TASK ITEM: Drop all images. Then write out each line below exactly as given.

SUPPLIED INFORMATION:
========================================================================

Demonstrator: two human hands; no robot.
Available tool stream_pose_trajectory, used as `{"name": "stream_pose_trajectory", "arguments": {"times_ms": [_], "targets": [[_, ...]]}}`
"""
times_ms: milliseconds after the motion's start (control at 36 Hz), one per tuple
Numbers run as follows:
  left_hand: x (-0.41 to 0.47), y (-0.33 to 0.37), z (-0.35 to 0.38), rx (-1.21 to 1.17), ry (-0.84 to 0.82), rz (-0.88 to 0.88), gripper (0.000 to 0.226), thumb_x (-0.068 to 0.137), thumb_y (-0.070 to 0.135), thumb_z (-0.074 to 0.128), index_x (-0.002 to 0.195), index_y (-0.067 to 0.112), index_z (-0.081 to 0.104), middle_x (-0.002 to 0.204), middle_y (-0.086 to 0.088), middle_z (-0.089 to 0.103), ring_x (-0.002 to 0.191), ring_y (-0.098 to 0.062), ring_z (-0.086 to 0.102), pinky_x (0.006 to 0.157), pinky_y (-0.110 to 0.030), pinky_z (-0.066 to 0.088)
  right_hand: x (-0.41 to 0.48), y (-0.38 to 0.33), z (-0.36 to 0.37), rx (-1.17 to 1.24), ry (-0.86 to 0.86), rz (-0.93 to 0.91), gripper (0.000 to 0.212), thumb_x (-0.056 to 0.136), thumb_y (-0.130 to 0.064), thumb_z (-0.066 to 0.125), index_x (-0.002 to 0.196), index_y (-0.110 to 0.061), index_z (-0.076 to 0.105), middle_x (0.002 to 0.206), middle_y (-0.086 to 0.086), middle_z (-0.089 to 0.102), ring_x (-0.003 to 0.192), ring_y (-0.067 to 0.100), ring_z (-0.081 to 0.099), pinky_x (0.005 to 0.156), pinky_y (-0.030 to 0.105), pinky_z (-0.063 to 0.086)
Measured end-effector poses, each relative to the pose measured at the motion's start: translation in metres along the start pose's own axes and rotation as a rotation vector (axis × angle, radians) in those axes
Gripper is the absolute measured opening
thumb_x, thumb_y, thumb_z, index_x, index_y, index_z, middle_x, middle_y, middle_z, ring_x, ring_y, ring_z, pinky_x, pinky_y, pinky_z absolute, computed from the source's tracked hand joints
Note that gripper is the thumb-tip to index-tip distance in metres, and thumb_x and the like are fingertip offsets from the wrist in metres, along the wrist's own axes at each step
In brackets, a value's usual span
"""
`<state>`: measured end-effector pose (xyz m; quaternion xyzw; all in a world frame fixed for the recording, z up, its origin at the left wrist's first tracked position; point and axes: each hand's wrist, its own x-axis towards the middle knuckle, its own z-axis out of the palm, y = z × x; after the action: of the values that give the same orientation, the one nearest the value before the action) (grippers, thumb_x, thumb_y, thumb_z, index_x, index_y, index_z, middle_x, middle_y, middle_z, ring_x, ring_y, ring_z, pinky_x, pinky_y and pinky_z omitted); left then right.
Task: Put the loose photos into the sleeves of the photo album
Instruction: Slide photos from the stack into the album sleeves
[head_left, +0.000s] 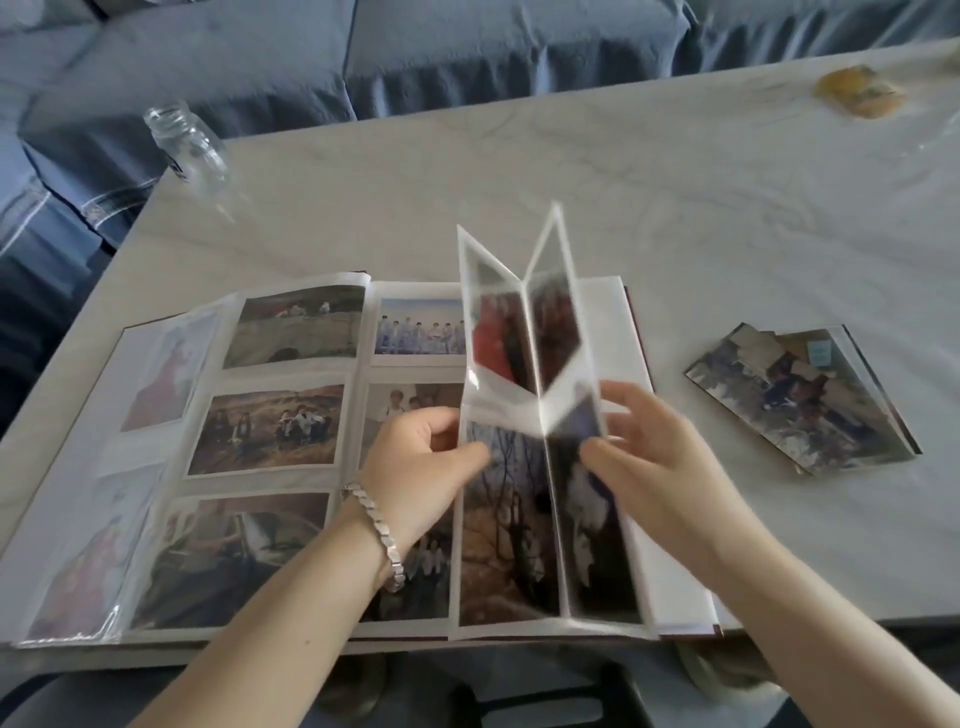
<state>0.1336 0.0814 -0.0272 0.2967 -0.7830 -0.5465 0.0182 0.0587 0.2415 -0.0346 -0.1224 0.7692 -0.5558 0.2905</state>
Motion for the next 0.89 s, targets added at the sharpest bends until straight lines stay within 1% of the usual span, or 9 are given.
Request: {"name": "stream_pose_trajectory", "arguments": {"times_ms": [56,139,194,306,417,528,611,806,889], "targets": [[0.003,-0.004,0.0,0.016,0.006,-0.022,0.009,0.081,0.011,0.067,0.077,0.019,0.071,0.078,-0.007,0.073,0.08,-0.025,0.068,0.076,-0.036,0.054,0.001,0.001,-0.011,-0.172,0.11,0.003,0.053,0.088,-0.013,0.058,0.134,-0.03,0.039,0.111,-0.009,0.061,0.073,-0.001,0.061,0.054,0.01,0.047],[0.005,-0.011,0.0,-0.004,0.032,-0.055,0.017,0.083,0.013,0.067,0.075,0.028,0.065,0.079,0.003,0.072,0.083,-0.018,0.068,0.079,-0.034,0.054,-0.001,-0.002,-0.023,-0.503,0.218,-0.025,0.07,0.089,-0.017,0.058,0.145,-0.029,0.019,0.14,-0.001,0.039,0.111,0.009,0.049,0.085,0.018,0.038],[0.006,-0.014,0.001,-0.029,0.042,-0.076,0.02,0.084,0.01,0.065,0.078,0.03,0.064,0.083,0.007,0.07,0.088,-0.017,0.067,0.08,-0.031,0.051,-0.001,-0.003,-0.025,-0.615,0.231,-0.079,0.068,0.09,-0.019,0.058,0.145,-0.027,0.021,0.148,-0.003,0.028,0.126,0.014,0.039,0.089,0.017,0.03],[0.005,-0.013,-0.014,-0.022,0.078,-0.04,0.026,0.085,0.004,0.063,0.084,0.03,0.063,0.088,0.007,0.07,0.089,-0.015,0.066,0.086,-0.033,0.05,0.007,-0.001,-0.009,-0.658,0.072,-0.182,0.053,0.089,-0.03,0.058,0.139,-0.03,0.038,0.146,-0.01,0.034,0.113,0.007,0.052,0.086,0.011,0.037],[0.004,-0.011,-0.058,-0.04,0.216,-0.02,0.025,0.086,0.004,0.061,0.1,0.025,0.061,0.095,-0.002,0.071,0.091,-0.019,0.067,0.091,-0.043,0.05,0.017,-0.008,0.021,-0.633,-0.111,-0.281,0.053,0.09,-0.044,0.05,0.14,-0.041,0.03,0.15,-0.018,0.023,0.132,0.005,0.034,0.098,0.012,0.03],[0.0,-0.009,-0.109,0.078,0.374,0.024,0.035,0.088,0.007,0.059,0.117,0.025,0.053,0.112,0.001,0.063,0.101,-0.014,0.059,0.085,-0.026,0.046,0.027,-0.021,0.05,-0.618,-0.202,-0.402,0.058,0.09,-0.05,0.045,0.142,-0.046,0.02,0.153,-0.022,0.007,0.131,0.0,0.029,0.098,0.011,0.025],[-0.004,-0.017,-0.148,0.244,0.523,0.046,0.042,0.09,0.006,0.057,0.13,0.015,0.052,0.124,-0.006,0.06,0.115,-0.024,0.055,0.098,-0.036,0.043,0.035,-0.03,0.073,-0.66,-0.277,-0.5,0.059,0.091,-0.053,0.04,0.144,-0.046,0.013,0.153,-0.023,-0.001,0.14,0.001,0.012,0.11,0.02,0.021],[-0.016,-0.044,-0.2,0.577,0.703,-0.191,0.047,0.096,0.009,0.041,0.141,0.022,0.038,0.134,-0.015,0.052,0.114,-0.039,0.051,0.093,-0.045,0.041,0.051,-0.034,0.115,-0.851,-0.407,-0.584,0.058,0.094,-0.053,0.034,0.146,-0.041,0.011,0.155,-0.018,-0.008,0.143,0.004,0.002,0.112,0.019,0.006],[-0.012,-0.061,-0.211,0.643,0.684,-0.322,0.051,0.096,0.007,0.04,0.143,0.022,0.033,0.132,-0.018,0.052,0.113,-0.04,0.05,0.091,-0.045,0.041,0.059,-0.028,0.132,-0.912,-0.448,-0.664,0.074,0.081,-0.075,0.011,0.146,-0.039,0.014,0.155,-0.017,-0.004,0.143,0.003,-0.006,0.105,0.012,-0.007]]}}
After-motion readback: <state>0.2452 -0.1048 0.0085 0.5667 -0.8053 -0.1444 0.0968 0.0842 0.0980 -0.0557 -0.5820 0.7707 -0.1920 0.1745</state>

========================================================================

RESULT OF THE TASK:
Demonstrator: two human hands; no robot.
Available tool stream_pose_trajectory, used as `{"name": "stream_pose_trajectory", "arguments": {"times_ms": [_], "targets": [[_, ...]]}}`
"""
times_ms: milliseconds after the motion's start (control at 36 Hz), one per tuple
Numbers run as follows:
  left_hand: x (-0.41 to 0.47), y (-0.33 to 0.37), z (-0.35 to 0.38), rx (-1.21 to 1.17), ry (-0.84 to 0.82), rz (-0.88 to 0.88), gripper (0.000 to 0.226), thumb_x (-0.068 to 0.137), thumb_y (-0.070 to 0.135), thumb_z (-0.074 to 0.128), index_x (-0.002 to 0.195), index_y (-0.067 to 0.112), index_z (-0.081 to 0.104), middle_x (-0.002 to 0.204), middle_y (-0.086 to 0.088), middle_z (-0.089 to 0.103), ring_x (-0.002 to 0.191), ring_y (-0.098 to 0.062), ring_z (-0.086 to 0.102), pinky_x (0.006 to 0.157), pinky_y (-0.110 to 0.030), pinky_z (-0.066 to 0.088)
  right_hand: x (-0.41 to 0.48), y (-0.38 to 0.33), z (-0.36 to 0.37), rx (-1.17 to 1.24), ry (-0.86 to 0.86), rz (-0.93 to 0.91), gripper (0.000 to 0.212), thumb_x (-0.056 to 0.136), thumb_y (-0.130 to 0.064), thumb_z (-0.066 to 0.125), index_x (-0.002 to 0.196), index_y (-0.110 to 0.061), index_z (-0.076 to 0.105), middle_x (0.002 to 0.206), middle_y (-0.086 to 0.086), middle_z (-0.089 to 0.102), ring_x (-0.003 to 0.192), ring_y (-0.067 to 0.100), ring_z (-0.081 to 0.099), pinky_x (0.005 to 0.156), pinky_y (-0.030 to 0.105), pinky_z (-0.063 to 0.086)
Measured end-effector poses, each relative to the pose measured at the motion's start: translation in metres along the start pose's own axes and rotation as a rotation vector (axis × angle, radians) in those axes
Gripper is the absolute measured opening
thumb_x, thumb_y, thumb_z, index_x, index_y, index_z, middle_x, middle_y, middle_z, ring_x, ring_y, ring_z, pinky_x, pinky_y, pinky_z absolute, computed from the source's tracked hand joints
Note that gripper is the thumb-tip to index-tip distance in metres, and thumb_x and the like are fingertip offsets from the wrist in metres, along the wrist's own axes at each step
In brackets, a value's usual span
"""
`<state>`: measured end-effector pose (xyz m; quaternion xyzw; all in a world frame fixed for the recording, z up, its origin at the left wrist's first tracked position; point and axes: each hand's wrist, its own x-axis towards the middle knuckle, its own z-axis out of the palm, y = z × x; after the action: of the values that give the same orientation, the one nearest the value before the action) (grippers, thumb_x, thumb_y, thumb_z, index_x, index_y, index_z, middle_x, middle_y, middle_z, ring_x, ring_y, ring_z, pinky_x, pinky_y and pinky_z omitted); left then right.
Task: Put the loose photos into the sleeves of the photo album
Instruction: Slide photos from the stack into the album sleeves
[head_left, +0.000s] 
<state>0.1336 0.0814 -0.0272 0.2967 -0.7830 -0.5465 0.0182 0.0587 0.2415 -0.0346 -0.1224 0.7692 -0.5558 0.2905</state>
Motion for the next 0.89 s, targets added at the sharpest bends until straight lines stay within 1% of the usual span, or 9 are given.
Request: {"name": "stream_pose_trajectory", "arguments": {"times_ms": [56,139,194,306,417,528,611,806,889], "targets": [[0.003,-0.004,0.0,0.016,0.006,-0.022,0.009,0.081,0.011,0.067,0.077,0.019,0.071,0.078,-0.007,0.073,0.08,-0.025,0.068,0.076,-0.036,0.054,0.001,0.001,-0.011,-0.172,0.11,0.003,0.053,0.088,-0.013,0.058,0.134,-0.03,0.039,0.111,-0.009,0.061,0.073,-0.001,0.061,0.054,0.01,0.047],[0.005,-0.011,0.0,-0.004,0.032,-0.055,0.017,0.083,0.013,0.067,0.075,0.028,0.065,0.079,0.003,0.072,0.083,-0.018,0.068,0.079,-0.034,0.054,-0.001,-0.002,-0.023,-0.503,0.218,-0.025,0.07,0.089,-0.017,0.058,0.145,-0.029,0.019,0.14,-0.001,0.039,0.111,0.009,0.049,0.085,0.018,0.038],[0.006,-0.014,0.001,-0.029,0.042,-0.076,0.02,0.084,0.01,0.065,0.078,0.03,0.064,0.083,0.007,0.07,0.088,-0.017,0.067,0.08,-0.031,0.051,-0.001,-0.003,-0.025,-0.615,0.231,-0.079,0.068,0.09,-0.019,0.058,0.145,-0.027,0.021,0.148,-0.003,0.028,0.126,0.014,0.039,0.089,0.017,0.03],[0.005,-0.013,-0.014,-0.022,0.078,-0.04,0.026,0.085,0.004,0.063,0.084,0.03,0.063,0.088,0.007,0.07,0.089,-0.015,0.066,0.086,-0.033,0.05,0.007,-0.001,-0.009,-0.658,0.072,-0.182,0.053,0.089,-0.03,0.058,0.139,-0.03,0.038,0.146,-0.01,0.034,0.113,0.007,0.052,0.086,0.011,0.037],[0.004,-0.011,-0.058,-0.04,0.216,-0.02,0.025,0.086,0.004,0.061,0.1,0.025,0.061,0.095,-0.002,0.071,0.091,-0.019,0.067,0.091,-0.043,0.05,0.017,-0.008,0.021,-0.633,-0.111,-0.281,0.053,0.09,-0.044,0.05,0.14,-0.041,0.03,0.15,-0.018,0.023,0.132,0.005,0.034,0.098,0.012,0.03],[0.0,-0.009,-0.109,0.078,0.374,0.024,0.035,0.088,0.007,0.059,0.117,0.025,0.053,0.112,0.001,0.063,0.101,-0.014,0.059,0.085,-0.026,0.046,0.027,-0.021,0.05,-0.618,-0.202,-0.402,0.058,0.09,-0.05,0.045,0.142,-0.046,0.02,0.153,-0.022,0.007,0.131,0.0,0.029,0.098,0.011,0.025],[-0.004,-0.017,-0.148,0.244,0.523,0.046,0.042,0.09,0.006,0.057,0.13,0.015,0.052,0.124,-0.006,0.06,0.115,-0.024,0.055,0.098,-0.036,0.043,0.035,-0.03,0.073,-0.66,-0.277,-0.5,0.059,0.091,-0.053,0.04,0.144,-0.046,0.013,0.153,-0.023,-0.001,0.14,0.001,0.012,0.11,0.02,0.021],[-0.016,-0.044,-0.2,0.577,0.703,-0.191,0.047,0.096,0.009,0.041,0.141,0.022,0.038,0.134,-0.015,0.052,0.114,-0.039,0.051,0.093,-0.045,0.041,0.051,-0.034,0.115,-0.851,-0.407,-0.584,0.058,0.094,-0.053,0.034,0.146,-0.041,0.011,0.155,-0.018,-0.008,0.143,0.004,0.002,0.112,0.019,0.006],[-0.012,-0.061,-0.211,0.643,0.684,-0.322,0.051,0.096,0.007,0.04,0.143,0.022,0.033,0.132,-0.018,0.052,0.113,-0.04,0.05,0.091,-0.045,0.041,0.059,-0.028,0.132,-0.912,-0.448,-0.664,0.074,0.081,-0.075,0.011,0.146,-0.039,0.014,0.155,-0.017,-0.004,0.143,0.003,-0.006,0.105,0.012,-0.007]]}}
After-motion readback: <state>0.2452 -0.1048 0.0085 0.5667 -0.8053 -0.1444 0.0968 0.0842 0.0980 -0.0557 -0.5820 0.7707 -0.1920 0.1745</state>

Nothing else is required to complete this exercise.